How could you be so fine?
"Hyung, you have to go back, please," Jeongin was in hysterics by the time they reached his apartment, "Please, he needs you."
"I will, I promise, but I need you to be safe first." The elder boy was, understandably, frantic - he was supposed to be responsible and yet he couldn't even think. He had never heard of anything even vaguely similar to Chan's case.
"Woojin, please." Tears were streaming down his face, finger with black from the thin tracing of mascara on his eyelashes. "Please." It seemed to be the only word that he was able to choke out. The only thought in his head. His vision was going blurry and Jeongin couldn't process anything. He was vaguely aware of a slight pain in his arm, but chose to ignore it - instead focusing on the thin stripes of the cushion on his couch, attempting to pinpoint the one which he knew was slightly thicker than the rest.
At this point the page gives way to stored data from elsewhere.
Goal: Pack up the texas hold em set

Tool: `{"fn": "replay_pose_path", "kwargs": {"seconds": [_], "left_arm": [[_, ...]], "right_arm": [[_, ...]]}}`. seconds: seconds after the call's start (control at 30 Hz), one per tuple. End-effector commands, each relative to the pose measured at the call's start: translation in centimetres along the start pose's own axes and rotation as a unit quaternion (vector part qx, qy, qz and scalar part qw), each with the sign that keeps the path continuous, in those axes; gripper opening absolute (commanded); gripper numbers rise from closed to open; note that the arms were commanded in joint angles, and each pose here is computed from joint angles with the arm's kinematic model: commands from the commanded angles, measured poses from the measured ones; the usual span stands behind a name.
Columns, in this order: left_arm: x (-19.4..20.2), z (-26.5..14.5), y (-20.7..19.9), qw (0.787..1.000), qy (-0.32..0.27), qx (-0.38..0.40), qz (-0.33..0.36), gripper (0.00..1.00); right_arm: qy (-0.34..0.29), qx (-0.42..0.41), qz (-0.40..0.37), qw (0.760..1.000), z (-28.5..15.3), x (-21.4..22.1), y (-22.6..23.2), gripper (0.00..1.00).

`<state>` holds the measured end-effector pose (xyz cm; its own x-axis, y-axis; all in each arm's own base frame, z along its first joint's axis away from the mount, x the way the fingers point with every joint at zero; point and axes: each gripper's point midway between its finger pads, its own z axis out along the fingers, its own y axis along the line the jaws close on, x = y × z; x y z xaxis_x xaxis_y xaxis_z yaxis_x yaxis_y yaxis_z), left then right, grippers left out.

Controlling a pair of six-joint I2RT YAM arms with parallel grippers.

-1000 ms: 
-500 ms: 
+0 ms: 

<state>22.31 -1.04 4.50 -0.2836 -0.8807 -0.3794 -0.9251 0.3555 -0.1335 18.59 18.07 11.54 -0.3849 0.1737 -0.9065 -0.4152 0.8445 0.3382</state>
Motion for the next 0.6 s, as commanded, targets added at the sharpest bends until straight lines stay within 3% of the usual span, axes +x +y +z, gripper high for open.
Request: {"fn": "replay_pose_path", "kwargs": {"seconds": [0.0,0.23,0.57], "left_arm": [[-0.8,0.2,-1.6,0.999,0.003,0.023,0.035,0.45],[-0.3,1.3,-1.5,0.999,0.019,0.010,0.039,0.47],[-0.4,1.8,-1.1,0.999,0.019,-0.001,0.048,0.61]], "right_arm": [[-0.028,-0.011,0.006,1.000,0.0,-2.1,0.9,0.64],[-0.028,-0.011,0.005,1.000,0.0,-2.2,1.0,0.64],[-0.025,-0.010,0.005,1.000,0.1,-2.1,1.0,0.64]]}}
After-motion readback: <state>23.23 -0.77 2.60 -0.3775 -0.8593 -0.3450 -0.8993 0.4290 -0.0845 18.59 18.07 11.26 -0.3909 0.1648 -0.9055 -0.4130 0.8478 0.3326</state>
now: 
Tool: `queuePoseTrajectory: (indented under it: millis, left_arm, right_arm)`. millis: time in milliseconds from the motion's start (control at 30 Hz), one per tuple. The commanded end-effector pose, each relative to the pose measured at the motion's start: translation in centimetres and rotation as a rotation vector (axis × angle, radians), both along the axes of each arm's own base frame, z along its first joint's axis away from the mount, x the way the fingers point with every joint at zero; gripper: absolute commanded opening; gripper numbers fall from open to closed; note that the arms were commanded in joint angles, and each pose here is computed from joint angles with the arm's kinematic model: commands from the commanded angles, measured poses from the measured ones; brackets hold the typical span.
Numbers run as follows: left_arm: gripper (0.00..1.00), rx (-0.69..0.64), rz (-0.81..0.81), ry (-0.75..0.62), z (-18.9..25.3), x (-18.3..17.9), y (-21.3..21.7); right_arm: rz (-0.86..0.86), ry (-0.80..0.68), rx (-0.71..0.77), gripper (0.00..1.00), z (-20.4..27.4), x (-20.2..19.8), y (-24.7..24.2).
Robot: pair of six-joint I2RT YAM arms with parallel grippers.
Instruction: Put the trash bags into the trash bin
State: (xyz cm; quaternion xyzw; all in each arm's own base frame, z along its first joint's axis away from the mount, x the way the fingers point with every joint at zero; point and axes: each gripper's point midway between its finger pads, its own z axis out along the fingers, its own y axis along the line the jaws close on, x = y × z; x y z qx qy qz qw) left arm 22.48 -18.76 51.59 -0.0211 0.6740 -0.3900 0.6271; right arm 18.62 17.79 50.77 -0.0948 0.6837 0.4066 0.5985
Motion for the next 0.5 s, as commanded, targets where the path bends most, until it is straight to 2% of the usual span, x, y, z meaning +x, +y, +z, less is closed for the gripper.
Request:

"Innie, I'm going to go and help Chan, okay? I'll come back to you later and call you as soon as I know anything, okay? Please don't do anything stupid." Jeongin nodded reluctantly, barely processing the words before they immediately left him. As did Woojin.
As had Chan.
Jeongin focused on the sound that the rain made against the window. It was soft but frantic at the same time. As if it didn't truly know what it was that it wanted. Whether it wanted to come in and invade or if it wanted to isolate itself. If the boy had been more alert then he may have taken note of how poignant that was. Instead he just sat there, staring at the floorboards: counting and recounting them over and over and over again. Until the number twenty seven was the only thing his mind could process.
Apart from Chan.
Jeongin noticed a mark on his arm. He tried to concentrate, willing his mind back into a state of near consciousness. The words came into focus for the first time; stretching from the inside of his elbow to his wrist and trailing onto his pinky.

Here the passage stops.